4.1 Use UTF-16 (UCS-2), UTF-32 (UCS-4) encoding

The UTF-16 (UCS-2) and UTF-32 (UCS-4) methods do not need to be re-encoded, and the Unicode code point value of the character can be used directly.

When using the UTF-16 (UCS-2) encoding method, [Chinese] can be directly stored as [01101100 01001001], and it will occupy 16 bits, two bytes. When the program is parsed, it is known that it is UTF-16 encoding, so just It is simple and clear to parse two bytes as a unit.
When using the UTF-32 (UCS-4) encoding method, the [Chinese] is directly stored as [00000000 00000000 01101100 01001001], which occupies 4 bytes, and can be filled with 0 in front.

4.2 Encoding with UTF-8

UTF-8 is a very amazing encoding method, which beautifully achieves backward compatibility with ASCII code and reduces space occupation, so as to ensure that Unicode can be accepted by the public.

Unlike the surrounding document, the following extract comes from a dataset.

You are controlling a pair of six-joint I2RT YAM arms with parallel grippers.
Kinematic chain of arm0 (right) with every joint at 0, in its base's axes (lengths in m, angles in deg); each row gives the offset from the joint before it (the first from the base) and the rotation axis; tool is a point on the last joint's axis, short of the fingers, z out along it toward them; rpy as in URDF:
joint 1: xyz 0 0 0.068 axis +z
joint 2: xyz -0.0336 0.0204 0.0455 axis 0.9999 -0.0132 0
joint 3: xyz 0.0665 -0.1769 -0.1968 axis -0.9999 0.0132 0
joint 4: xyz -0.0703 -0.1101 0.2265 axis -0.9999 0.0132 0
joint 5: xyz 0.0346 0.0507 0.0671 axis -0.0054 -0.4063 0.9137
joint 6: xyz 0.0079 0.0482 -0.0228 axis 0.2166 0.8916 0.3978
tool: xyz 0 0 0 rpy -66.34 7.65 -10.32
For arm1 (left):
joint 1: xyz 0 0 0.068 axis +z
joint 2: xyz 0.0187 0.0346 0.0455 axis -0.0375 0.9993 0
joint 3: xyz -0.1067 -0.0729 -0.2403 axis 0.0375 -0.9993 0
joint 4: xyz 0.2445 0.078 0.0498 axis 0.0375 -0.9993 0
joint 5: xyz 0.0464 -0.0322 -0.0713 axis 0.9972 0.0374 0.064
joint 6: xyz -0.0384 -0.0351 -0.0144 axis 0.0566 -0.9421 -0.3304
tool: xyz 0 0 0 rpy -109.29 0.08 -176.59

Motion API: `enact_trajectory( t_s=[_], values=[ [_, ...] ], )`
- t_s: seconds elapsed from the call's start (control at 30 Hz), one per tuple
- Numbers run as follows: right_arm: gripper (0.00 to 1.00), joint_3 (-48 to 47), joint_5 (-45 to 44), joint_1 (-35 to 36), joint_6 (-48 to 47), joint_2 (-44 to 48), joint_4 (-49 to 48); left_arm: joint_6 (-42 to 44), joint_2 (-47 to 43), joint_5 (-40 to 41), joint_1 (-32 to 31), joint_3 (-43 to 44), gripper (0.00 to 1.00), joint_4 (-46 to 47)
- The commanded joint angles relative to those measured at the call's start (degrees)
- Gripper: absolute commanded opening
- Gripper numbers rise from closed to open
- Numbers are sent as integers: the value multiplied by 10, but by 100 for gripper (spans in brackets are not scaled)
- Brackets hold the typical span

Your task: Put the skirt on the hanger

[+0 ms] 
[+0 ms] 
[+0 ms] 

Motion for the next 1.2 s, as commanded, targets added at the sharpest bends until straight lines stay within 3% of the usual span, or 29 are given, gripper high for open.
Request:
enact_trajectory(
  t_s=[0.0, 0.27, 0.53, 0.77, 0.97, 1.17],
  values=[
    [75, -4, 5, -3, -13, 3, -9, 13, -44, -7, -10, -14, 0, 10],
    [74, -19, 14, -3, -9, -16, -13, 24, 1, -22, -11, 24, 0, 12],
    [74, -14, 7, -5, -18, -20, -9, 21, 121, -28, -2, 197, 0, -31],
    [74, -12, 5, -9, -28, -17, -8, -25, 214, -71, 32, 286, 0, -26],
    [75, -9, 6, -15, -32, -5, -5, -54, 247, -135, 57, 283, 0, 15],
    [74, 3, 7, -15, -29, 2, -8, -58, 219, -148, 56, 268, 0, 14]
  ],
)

UTF-8 is currently the most widely used Unicode encoding method on the Internet, and its biggest feature is variable length. It can use 1 – 7 bytes to represent a character, and the length can be changed according to the character. The encoding rules are as follows:

For single-byte characters, the first bit is set to 0, and the next 7 bits correspond to the Unicode code point of the character. Therefore, for characters 0 – 127 in English, it is exactly the same as the ASCII code. This means that documents from the era of ASCII codes can be opened with UTF-8 encoding without any problem.
For characters that need to be represented by N bytes (N > 1), the first N bits of the first byte are all set to 1, the N + 1 bit is set to 0, and the remaining N – 1 bytes of the first Both bits are set to 10, and the remaining bits are filled with the character’s Unicode code point value.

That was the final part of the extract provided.